Presenters Marcus W. Campbell and Aliyya A. Clement seem to personify the type of young creative employers seek. Though the two noted that social media sites such as LinkedIn are used increasingly, they warned of legal pitfalls. Clement talked about Michigan’s Internet Privacy Protection Act and Campbell  about criminal background checks and credit reports.

—The NLR Who? The NLRB’s Focus on Non-Union Employees

Keith Eastland, expert on all things NLRB, and Patrick Edsenga, formerly general counsel at a U.S. government agency, provided information on the National Labor Relations Board’s intention to focus on non-union employers. Eastland said that what constitutes “protected concerted activity” is a matter for courts to decide, but enumerated decisions that many found counterintuitive.
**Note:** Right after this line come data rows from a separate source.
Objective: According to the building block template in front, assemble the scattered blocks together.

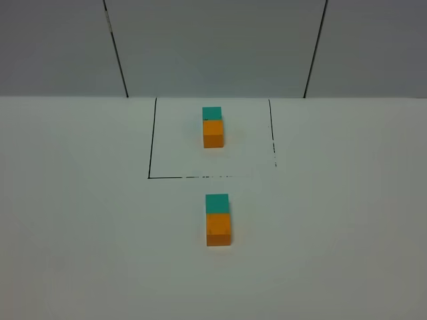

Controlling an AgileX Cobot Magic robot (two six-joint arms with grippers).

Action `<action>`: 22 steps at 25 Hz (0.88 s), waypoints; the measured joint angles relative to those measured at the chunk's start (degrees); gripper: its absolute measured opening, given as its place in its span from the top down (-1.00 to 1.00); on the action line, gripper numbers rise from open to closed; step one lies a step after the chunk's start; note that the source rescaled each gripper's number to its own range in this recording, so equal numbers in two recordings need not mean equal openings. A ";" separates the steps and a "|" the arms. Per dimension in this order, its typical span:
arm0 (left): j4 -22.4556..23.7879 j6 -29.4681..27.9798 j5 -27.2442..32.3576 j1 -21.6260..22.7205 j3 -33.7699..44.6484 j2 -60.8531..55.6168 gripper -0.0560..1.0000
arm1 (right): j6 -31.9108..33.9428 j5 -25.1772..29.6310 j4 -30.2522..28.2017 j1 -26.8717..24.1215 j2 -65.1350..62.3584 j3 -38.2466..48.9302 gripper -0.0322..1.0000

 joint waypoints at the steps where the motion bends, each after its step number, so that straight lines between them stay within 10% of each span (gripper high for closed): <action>1: 0.00 0.00 0.00 0.00 0.00 0.00 -0.43 | 0.00 0.00 0.00 0.00 0.00 0.00 -0.99; 22: 0.00 0.00 0.00 0.00 0.00 0.00 -0.43 | 0.00 0.00 0.02 0.00 0.00 0.00 -0.80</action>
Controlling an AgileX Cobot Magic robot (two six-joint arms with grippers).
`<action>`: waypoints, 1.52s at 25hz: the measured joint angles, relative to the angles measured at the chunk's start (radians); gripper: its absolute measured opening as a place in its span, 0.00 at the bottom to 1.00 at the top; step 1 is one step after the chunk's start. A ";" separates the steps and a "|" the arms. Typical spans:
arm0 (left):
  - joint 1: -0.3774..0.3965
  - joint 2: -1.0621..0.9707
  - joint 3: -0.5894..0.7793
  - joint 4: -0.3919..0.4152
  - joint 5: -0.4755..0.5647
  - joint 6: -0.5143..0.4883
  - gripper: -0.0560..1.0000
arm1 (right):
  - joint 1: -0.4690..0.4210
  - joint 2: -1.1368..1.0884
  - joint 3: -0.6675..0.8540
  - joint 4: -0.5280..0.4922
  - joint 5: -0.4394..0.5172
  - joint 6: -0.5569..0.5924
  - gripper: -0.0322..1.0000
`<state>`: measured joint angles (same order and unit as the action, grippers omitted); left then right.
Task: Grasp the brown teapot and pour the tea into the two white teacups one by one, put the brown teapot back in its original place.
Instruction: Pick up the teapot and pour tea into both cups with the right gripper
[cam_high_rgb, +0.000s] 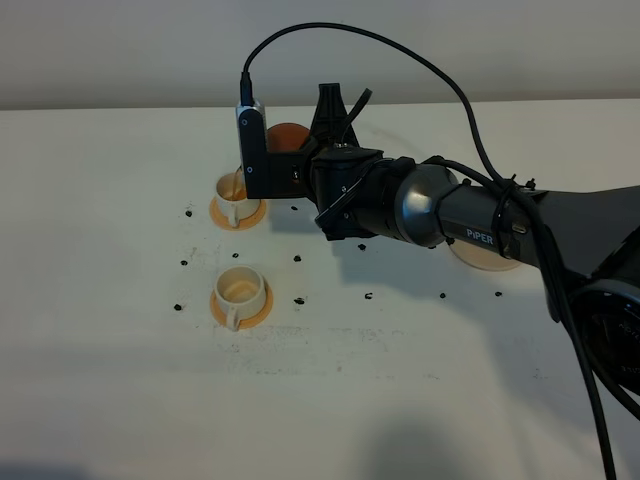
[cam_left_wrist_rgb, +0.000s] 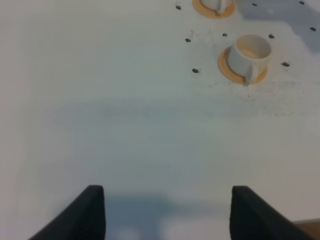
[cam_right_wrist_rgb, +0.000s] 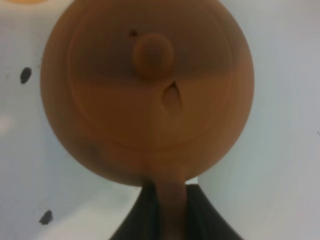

He role-played, using some salty language, to bring home the point that grounds for termination in other instances could be deemed Unfair Labor Practice if done in the context of actions “made on behalf of multiple employees, made in preparation for group action, or [as] a logical outgrowth of group concerns.” Edsenga gave up-to-date guidance on what is likely to be considered overbroad or ambiguous in employment policy.